> [Work to complete] In the entries that follow, find each line with the word "camera" and copy it.

─── Listed records

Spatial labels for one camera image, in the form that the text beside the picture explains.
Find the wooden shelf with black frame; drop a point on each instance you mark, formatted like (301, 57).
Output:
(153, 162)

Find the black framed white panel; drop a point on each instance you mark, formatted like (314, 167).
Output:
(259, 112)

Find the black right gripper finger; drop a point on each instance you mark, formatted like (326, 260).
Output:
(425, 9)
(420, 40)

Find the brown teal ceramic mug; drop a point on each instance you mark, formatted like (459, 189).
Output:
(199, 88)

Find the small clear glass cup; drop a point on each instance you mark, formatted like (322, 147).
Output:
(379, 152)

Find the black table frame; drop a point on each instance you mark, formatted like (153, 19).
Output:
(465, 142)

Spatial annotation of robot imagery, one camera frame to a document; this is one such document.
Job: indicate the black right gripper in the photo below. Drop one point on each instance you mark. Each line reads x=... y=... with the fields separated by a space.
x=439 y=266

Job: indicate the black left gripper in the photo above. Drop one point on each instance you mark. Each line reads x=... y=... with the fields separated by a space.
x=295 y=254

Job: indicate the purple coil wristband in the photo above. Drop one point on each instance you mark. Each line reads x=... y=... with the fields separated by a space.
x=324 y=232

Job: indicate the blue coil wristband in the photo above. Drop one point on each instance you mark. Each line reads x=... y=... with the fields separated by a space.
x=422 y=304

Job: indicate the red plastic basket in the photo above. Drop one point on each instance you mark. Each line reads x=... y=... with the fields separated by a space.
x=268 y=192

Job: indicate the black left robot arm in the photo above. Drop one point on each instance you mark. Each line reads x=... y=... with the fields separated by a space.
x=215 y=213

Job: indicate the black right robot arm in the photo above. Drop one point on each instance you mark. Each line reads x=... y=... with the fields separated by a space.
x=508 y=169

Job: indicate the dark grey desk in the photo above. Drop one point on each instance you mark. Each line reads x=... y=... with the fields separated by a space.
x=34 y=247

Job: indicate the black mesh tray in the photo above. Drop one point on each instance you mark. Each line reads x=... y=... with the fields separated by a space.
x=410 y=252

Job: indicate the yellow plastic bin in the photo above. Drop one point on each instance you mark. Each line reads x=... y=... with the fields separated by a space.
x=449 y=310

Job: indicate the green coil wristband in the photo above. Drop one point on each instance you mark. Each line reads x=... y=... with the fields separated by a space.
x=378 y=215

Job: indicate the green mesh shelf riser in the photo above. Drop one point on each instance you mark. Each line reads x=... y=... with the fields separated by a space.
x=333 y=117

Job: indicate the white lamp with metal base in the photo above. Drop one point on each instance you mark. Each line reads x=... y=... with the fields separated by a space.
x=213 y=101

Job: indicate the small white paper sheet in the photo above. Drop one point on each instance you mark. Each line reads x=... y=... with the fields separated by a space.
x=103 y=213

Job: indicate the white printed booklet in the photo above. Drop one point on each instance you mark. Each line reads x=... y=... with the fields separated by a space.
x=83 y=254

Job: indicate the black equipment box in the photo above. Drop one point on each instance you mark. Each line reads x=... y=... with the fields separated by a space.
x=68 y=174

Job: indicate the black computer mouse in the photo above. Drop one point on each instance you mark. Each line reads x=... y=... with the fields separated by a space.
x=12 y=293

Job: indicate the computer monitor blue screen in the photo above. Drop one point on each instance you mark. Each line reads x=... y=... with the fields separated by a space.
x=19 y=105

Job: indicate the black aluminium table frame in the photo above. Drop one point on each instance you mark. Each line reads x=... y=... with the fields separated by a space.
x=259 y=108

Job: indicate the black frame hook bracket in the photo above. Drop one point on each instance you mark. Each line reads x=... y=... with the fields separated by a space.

──────

> [Exercise output]
Spatial labels for one camera image, in the form that the text beside the picture explains.
Spatial annotation of robot imagery, one camera frame to a document; this is one such document.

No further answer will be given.